In that regard, the criteria for applying a relative ground for refusal or any other provision relied on in support of arguments put forward by the parties are naturally part of the matters of law submitted for examination by the Office for Harmonisation in the Internal Market (Trade Marks and Designs). The opposing party’s argument states only that the conditions laid down in Article 8(5) of Regulation No 40/94 on the Community trade mark are met and explains briefly why that is the case, namely because the public would no longer associate its goods with the earlier marks covering those goods.

In the light of the grounds of opposition put forward by the opposing party before the Opposition Division, that argument merely clarifies the nature of the alleged likelihood of harm and provides reasons in that regard, and does not add a new fact or evidence for the purposes of Article 74(2) of that regulation.

It is therefore an error of law to classify that argument – which seeks to clarify the nature and origin of the harm which opposition to registration of the mark applied for aims to prevent pursuant to Article 8(5) of Regulation No 40/94 – as a new fact for the purposes of Article 74(2) of Regulation No 40/94, and to reject that argument as inadmissible.
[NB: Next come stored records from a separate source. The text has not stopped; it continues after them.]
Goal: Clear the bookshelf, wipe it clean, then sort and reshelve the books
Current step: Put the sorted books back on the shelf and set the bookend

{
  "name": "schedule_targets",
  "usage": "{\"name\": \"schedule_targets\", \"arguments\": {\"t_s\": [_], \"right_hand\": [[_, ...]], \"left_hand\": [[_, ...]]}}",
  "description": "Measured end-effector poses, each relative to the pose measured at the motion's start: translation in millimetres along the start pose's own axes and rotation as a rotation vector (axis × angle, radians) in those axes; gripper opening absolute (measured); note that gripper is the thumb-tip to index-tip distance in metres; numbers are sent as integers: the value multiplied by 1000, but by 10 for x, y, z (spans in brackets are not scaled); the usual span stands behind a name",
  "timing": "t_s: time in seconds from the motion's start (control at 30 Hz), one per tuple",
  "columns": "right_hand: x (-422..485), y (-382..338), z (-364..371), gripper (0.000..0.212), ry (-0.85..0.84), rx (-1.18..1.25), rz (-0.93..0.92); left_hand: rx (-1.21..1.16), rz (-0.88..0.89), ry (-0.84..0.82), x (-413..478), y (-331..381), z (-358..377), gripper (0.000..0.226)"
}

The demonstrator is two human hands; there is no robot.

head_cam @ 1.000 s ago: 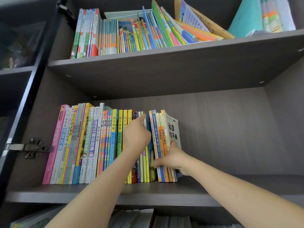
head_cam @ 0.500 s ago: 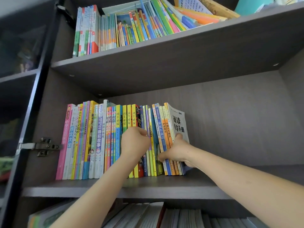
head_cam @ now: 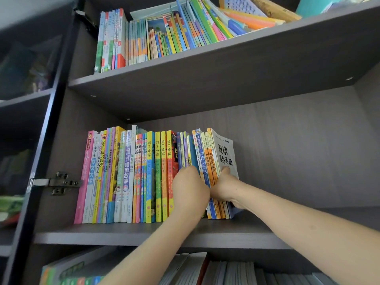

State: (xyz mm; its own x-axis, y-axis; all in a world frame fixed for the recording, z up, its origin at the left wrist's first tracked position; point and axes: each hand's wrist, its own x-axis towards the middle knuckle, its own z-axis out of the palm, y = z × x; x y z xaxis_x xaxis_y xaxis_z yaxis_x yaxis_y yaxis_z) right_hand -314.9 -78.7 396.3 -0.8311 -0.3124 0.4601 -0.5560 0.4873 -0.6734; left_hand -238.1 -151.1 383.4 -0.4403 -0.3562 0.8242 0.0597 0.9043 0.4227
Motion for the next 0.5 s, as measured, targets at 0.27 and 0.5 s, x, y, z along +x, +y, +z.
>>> {"name": "schedule_targets", "arguments": {"t_s": [0.27,0.5], "right_hand": [[-11,-5,-27,106,-21,-18,-4],[-7,-22,-51,105,-33,-43,13]], "left_hand": [[-83,7,69,-13,-42,-67,39],[-232,-11,38,7,-48,-18,43]]}}
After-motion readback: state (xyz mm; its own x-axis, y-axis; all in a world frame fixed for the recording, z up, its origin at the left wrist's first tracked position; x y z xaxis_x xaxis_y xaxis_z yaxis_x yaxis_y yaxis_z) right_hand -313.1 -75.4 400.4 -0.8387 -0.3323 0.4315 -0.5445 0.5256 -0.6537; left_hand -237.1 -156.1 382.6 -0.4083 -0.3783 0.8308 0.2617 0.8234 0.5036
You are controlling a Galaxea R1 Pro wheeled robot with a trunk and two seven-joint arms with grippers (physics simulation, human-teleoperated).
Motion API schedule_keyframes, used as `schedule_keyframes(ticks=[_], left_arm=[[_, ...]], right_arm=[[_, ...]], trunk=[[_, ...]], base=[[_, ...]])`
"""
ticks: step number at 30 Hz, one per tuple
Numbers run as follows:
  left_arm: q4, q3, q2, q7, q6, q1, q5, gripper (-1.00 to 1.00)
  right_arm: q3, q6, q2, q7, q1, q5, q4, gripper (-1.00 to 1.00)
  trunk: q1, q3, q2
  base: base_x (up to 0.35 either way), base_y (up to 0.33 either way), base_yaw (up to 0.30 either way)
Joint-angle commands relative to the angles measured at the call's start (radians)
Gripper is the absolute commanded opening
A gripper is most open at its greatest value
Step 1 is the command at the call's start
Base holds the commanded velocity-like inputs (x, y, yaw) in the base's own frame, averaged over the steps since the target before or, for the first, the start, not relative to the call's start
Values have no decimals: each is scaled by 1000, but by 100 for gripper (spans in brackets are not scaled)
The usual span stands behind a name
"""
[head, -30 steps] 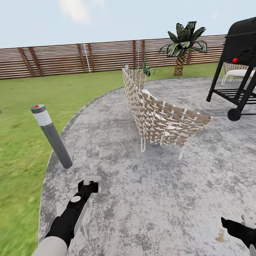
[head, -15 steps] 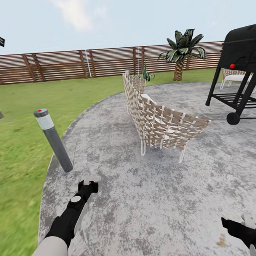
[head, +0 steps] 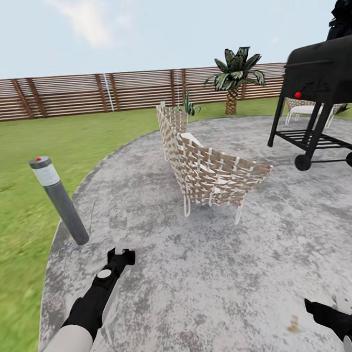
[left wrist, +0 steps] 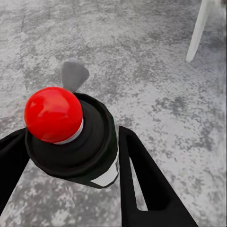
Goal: In the garden, pick up the pesticide atomizer on the floor and spray pesticide onto both trees until each tree trunk is fully covered.
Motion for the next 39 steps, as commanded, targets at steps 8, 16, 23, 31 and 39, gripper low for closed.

The argument should have been taken into account by the Board of Appeal under Article 74(1) of that regulation.

(see paras 31-36)

3.      The extent to which the opposing party who intends to rely on the relative ground for refusal referred to in Article 8(5) of Regulation No 40/94 on the Community trade mark must plead and prove that the mark applied for gives rise to a future, non-hypothetical risk of detriment to the earlier marks, or of unfair advantage being taken of them, varies depending on whether the mark applied for appears capable, at first sight, of giving rise to one of the risks referred to in that provision.

It is possible, particularly in the case of an opposition based on a mark with an exceptionally high reputation, that the probability of a future, non-hypothetical risk of detriment to the earlier mark or of unfair advantage being taken of it by the mark applied for is so obvious that the opposing party does not need to put forward and prove any other fact to that end. However, it is also possible that the mark applied for does not, at first sight, appear capable of giving rise to one of the risks covered by Article 8(5) of Regulation No 40/94 with respect to the earlier mark with a reputation, even though it is identical with or similar to the earlier mark, in which case the non-hypothetical, future risk of detriment or unfair advantage must be established by other evidence, which it is for the opposing party to put forward and prove.